--- What the task requires ---
Please give the count of lines in the listing underneath that hold "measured", leaving out everything else.

--- Given material ---
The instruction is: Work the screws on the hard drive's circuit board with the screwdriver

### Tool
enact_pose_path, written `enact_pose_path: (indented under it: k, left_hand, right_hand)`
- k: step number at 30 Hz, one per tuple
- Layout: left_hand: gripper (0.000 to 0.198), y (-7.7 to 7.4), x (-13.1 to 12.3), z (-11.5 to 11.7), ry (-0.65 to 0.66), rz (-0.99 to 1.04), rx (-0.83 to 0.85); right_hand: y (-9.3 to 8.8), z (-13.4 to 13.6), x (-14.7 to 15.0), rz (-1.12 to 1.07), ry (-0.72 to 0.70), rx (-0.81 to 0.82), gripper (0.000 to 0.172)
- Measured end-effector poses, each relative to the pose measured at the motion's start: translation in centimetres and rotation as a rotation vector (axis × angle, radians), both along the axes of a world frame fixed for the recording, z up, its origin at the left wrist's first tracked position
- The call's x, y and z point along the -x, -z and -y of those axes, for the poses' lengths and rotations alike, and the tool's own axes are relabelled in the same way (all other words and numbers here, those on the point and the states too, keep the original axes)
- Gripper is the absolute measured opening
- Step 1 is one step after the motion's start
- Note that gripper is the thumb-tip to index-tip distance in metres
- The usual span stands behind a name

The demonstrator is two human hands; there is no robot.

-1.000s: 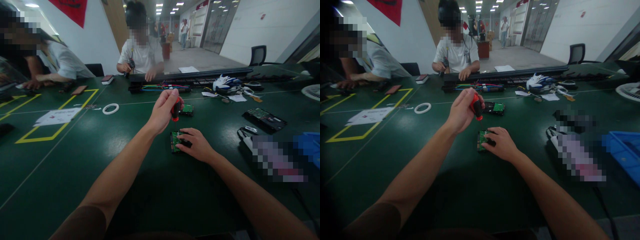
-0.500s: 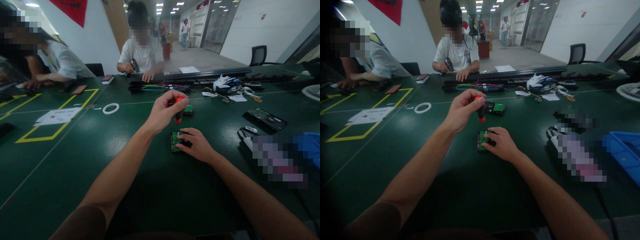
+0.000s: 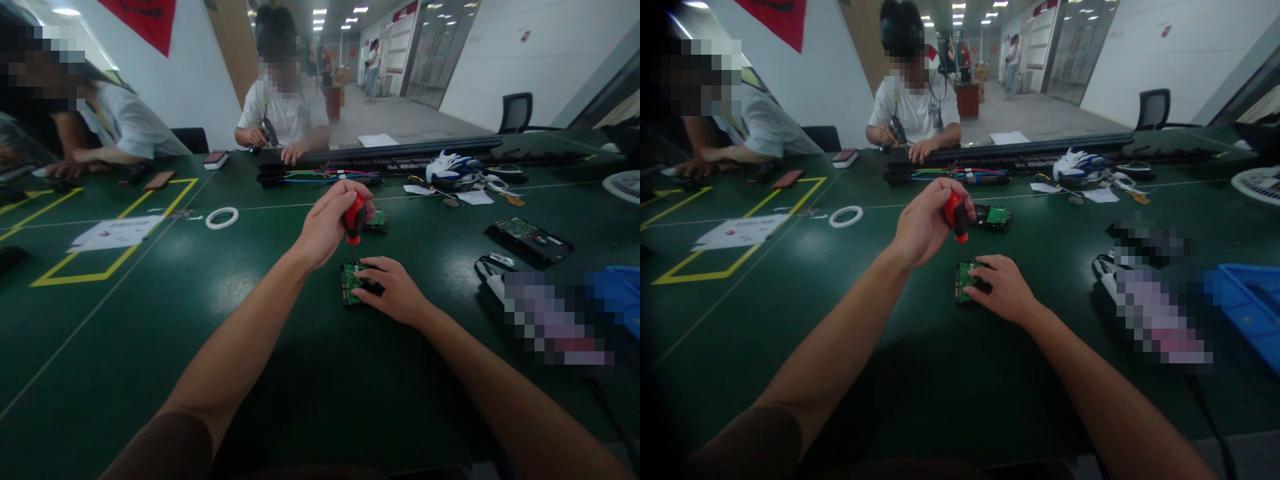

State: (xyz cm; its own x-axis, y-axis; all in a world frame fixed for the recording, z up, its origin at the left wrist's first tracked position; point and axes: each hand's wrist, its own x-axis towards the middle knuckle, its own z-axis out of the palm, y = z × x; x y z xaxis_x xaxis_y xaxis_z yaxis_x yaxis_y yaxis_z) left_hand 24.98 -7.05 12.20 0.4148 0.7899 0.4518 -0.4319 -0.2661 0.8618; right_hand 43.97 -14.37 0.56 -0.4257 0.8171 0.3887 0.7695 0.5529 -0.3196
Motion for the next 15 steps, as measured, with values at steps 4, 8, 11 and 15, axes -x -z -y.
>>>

--- Task result ---
3